St Gerard's Church and Monastery collectively form one of Wellington's most distinctive and iconic landmarks. Located on Mount Victoria in Wellington, both buildings are classified as "Category I" ("places of 'special or outstanding historical or cultural heritage significance or value'") historic places by the New Zealand Historic Places Trust. They are built on the site of a sixteen-roomed house (called Fitzgerald's Folly) and property owned by James Edward Fitzgerald who some claim to be New Zealand's first Prime Minister. In April 2021, the owners of the buildings, the International Catholic Programme of Evangelisation (ICPE), announced that the church would close at the end of the following month due to safety concerns.

The Church
The church was built in 1908, to the design of John Swan, for the Congregation of the Most Holy Redeemer, known as Redemptorists, a religious institute of priests and brothers. The church was the first in the world to be dedicated to the Italian member of their order and saint, Gerard Majella, after his canonisation. It is constructed to a simple gothic design built of brick, accommodating about 200 people. The church is noted for its assemblage of fine stained glass windows produced by Hardman and Son of Birmingham, "rated by the company the best they had ever exported." Swan designed the fine marble altar made of green Devonshire marble with supporting columns of green Galway marble, and throne and white steps of white Carrara marble. A panel of Italian mosaics depicting the Annunciation adorns the altar front.

St Gerard
As the first church in the world dedicated to Gerard Majella, the church was the location for an oil painting of St Gerard in Ecstasy which was given by Pope Pius X to the Wellington church in recognition of that status. The work was painted in Rome by Giovanni Gagliardi for the saint's beatification in 1893. In 1904, for the canonisation, the painting was carried through Rome in procession and hung in St Peter's.

The Monastery

Completed in 1932, funded by public donations, the three storied Monastery was constructed as a home for the Redemptorists. The foundation stone was laid by Archbishop Redwood and it was blessed and opened on 10 April 1932 by Archbishop O'Shea (who was coadjutor bishop at that time). Frederick de Jersey Clere is usually regarded as the architect for the monastery in succession to, or in collaboration with his architectural practice partner, John Swan. The structure is of reinforced concrete with brick in-fill panels, Gothic windows and red-brick arches for the cloisters which are situated to benefit from the northern sun.

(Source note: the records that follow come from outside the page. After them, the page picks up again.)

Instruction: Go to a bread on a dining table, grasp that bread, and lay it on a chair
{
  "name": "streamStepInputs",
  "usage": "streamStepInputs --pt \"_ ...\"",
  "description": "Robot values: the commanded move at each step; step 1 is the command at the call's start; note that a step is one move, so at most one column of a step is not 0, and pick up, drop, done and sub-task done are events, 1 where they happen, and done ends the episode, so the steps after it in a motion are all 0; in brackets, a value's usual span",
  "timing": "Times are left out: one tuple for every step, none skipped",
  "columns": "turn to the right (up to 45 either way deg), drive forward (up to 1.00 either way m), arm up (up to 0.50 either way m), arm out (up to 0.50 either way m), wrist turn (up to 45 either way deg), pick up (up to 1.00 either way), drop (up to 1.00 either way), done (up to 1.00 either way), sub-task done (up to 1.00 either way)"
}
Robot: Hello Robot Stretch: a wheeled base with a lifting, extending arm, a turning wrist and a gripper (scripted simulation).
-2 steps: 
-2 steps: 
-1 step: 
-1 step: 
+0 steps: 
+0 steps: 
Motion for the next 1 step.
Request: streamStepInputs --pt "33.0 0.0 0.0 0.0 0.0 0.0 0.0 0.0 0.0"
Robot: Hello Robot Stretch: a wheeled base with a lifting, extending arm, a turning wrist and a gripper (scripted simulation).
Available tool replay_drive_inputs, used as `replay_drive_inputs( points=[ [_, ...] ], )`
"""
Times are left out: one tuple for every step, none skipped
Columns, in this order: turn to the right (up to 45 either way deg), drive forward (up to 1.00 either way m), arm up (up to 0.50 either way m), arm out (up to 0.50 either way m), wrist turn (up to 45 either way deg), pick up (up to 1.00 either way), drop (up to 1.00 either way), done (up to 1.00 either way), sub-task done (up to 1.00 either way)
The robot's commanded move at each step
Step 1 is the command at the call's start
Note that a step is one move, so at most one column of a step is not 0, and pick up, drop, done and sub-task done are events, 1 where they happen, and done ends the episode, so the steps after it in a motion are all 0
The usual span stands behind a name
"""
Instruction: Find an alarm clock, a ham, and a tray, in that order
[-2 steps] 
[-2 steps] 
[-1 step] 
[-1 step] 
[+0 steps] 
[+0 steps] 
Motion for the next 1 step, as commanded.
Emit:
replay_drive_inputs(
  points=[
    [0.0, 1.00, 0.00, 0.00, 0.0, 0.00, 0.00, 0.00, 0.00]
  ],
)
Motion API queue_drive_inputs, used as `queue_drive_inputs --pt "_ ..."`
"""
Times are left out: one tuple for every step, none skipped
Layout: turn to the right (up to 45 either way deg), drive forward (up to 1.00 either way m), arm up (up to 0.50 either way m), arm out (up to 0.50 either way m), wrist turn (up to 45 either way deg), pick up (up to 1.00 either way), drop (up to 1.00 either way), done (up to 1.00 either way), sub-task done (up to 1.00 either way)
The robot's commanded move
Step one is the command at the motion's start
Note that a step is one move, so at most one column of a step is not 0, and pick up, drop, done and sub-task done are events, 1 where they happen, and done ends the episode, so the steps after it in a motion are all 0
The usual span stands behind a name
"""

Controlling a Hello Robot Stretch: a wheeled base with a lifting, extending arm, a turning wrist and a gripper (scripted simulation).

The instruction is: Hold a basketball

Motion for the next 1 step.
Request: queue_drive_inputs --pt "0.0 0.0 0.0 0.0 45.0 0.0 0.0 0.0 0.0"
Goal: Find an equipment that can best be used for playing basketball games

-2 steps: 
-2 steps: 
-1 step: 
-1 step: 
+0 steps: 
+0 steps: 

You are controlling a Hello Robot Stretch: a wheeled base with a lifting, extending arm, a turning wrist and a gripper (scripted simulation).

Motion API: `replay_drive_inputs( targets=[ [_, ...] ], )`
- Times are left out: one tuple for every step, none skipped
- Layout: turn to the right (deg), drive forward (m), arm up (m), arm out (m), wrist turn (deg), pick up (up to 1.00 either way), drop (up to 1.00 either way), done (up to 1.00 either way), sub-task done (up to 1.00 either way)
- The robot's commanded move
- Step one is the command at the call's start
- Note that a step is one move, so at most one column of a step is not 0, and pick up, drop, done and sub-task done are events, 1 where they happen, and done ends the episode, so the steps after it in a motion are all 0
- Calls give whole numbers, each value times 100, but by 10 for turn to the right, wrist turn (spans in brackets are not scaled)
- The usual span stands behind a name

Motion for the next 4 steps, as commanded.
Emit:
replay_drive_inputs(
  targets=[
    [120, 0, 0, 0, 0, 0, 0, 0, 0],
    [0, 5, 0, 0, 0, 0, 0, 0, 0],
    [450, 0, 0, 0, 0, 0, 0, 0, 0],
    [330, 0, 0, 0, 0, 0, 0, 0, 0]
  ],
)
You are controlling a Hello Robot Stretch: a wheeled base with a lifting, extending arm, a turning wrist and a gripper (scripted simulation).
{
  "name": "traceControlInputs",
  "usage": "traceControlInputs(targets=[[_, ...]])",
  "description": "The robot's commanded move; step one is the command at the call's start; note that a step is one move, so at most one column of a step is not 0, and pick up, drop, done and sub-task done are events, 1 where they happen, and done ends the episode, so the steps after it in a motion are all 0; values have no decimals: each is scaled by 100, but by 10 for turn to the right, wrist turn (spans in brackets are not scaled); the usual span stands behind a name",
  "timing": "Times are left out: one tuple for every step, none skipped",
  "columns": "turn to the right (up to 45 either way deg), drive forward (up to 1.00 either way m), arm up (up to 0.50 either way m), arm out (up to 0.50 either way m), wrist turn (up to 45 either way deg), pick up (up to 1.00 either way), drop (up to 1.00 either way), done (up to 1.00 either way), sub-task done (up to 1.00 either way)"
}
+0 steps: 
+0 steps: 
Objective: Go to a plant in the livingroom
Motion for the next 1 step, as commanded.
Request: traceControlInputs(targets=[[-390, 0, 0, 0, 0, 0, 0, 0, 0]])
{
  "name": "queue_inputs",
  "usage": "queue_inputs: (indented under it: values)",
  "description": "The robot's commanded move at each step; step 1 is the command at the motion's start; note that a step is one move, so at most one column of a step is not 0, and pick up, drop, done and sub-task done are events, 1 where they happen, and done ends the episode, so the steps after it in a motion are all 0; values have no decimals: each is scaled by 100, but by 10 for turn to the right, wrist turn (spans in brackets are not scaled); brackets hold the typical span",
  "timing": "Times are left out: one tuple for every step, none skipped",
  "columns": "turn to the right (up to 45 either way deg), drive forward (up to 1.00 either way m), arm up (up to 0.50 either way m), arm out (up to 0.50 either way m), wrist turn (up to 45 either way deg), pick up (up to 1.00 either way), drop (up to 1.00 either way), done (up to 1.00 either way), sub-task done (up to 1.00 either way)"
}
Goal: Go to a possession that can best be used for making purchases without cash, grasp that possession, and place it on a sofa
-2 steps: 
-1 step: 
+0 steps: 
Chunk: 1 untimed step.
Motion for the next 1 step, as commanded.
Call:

The prominent and dominant position of the monastery has been preserved by the Wellington City Council acquiring property between the monastery and the cliff over Oriental Bay to prevent the buildings being obscured from view from almost any vantage point around Wellington Harbour.

The Redemptorists

The Redemptorists first arrived in Wellington in 1882 and were based in the Fitzgerald house from 1908 until its replacement by the monastery building in 1932. For 56 years from 1932 to 1988, St Gerard's Monastery was the centre of their mission in New Zealand. This consisted of the preaching of parish retreats and missions all around the country and they presented devotional activities at St Gerard's itself such as frequent and regular novenas, rosary and other devotions. The Redemptorists also had the Holy Family Confraternity for men and the Confraternity of Our Lady of Perpetual Succour for women. "A well-patronised service was an undertaking always to have a priest available for anonymous confession or spiritual consultation at the press of a special doorbell." The monastery had an outstanding choir which was heard on radio in a series of services beginning in October 1927. Gradually the sermon took precedence over the music and this attracted more listeners, many of them non-Catholics.

In 1988, because of the costs associated with the buildings and their own declining numbers, the Redemptorists decided to sell the buildings and remove the St Gerard painting.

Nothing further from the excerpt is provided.